Task details. For the records below, output each line exactly as it appears, from the first through the line with "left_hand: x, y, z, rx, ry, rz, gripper".

Recorded data
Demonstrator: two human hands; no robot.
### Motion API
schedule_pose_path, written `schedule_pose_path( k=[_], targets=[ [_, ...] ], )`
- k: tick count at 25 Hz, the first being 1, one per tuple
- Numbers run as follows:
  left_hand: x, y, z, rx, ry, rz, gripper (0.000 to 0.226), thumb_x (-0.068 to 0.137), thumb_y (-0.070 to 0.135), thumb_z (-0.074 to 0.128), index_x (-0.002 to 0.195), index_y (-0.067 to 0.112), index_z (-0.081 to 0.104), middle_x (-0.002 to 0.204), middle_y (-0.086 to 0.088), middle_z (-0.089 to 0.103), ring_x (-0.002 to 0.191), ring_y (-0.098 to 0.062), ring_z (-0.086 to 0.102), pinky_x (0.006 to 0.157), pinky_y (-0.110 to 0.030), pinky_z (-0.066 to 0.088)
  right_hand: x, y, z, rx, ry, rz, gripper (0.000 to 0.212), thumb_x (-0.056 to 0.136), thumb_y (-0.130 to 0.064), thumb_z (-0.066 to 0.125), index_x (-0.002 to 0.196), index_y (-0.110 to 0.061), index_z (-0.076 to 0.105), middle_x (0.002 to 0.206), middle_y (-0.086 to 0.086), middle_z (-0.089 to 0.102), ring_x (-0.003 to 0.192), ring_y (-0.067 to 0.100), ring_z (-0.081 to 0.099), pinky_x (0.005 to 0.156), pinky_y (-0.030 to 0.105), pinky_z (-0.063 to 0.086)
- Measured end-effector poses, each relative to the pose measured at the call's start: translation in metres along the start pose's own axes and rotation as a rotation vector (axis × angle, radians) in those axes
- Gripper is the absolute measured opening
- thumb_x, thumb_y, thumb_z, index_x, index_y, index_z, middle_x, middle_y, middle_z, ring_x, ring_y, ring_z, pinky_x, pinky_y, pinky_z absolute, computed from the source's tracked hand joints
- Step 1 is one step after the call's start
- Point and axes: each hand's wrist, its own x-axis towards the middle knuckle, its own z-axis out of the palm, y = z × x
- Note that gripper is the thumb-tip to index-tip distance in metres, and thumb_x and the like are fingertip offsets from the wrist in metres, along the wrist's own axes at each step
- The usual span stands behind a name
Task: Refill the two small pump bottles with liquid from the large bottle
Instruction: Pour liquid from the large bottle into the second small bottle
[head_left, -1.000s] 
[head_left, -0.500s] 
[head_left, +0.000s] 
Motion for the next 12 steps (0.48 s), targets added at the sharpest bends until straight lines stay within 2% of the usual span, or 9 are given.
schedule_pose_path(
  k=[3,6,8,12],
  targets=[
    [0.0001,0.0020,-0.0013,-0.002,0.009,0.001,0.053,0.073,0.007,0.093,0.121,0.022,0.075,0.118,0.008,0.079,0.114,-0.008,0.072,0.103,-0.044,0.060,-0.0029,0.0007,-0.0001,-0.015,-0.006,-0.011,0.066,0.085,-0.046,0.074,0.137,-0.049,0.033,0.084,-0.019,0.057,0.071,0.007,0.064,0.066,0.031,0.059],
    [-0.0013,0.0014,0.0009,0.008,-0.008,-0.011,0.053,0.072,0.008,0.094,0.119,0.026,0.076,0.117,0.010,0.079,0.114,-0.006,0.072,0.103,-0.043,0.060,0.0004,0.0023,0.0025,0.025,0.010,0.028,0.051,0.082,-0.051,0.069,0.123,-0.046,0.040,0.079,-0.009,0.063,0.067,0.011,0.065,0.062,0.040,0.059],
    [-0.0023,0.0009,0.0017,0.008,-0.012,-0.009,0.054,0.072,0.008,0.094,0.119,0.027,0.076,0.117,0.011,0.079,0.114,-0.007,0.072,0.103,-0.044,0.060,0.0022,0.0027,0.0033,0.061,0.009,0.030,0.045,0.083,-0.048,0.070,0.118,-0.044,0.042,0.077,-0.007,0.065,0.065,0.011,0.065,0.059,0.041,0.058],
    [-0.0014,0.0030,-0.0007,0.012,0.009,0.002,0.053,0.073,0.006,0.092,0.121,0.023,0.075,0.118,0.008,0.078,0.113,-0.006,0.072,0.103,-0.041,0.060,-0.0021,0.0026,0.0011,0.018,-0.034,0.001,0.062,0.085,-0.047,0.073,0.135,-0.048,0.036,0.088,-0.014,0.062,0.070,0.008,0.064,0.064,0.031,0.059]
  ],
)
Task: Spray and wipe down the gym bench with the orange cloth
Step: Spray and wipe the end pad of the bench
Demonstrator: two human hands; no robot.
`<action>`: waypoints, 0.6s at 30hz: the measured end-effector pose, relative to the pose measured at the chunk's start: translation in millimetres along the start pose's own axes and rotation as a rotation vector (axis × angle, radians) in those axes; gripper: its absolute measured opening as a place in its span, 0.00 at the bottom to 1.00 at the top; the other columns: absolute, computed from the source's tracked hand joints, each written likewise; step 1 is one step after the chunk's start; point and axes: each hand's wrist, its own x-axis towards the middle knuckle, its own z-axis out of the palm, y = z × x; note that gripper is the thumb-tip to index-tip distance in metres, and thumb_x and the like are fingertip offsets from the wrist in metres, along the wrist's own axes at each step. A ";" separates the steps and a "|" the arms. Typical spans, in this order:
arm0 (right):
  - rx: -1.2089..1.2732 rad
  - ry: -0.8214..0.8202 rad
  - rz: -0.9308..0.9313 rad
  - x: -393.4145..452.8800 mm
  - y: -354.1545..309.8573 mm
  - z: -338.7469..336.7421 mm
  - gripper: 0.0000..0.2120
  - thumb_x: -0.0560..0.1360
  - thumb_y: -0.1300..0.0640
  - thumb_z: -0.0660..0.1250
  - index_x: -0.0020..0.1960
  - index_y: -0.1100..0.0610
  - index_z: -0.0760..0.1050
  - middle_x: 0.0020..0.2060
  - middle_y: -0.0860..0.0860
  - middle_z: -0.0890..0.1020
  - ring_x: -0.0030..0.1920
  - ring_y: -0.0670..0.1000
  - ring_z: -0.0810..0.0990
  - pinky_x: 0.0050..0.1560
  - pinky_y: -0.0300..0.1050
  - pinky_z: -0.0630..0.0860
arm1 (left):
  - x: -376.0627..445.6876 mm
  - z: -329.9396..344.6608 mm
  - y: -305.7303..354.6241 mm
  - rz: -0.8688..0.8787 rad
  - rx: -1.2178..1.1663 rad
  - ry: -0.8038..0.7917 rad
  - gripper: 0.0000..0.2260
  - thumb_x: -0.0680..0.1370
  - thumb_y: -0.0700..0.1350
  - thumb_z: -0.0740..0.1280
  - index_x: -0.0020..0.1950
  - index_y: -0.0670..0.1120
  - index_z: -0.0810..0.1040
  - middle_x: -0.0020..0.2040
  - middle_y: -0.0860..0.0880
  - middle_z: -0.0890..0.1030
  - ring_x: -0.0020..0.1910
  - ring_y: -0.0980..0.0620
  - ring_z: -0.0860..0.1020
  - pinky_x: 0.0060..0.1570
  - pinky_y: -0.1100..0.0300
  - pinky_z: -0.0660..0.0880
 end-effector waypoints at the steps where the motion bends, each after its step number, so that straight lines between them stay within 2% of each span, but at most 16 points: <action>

Response to the task.
Demonstrator: two human hands; no robot.
### Motion API
schedule_pose_path, written `schedule_pose_path( k=[_], targets=[ [_, ...] ], )`
- k: tick count at 25 Hz, the first being 1, one per tuple
- Numbers run as follows:
  left_hand: x, y, z, rx, ry, rz, gripper (0.000 to 0.226), thumb_x (-0.068 to 0.137), thumb_y (-0.070 to 0.135), thumb_z (-0.074 to 0.128), index_x (-0.002 to 0.195), index_y (-0.067 to 0.112), index_z (-0.081 to 0.104), middle_x (-0.002 to 0.204), middle_y (-0.086 to 0.088), middle_z (-0.089 to 0.103), ring_x (-0.002 to 0.191), ring_y (-0.098 to 0.062), ring_z (-0.086 to 0.102), pinky_x (0.006 to 0.157), pinky_y (-0.110 to 0.030), pinky_z (-0.066 to 0.088)

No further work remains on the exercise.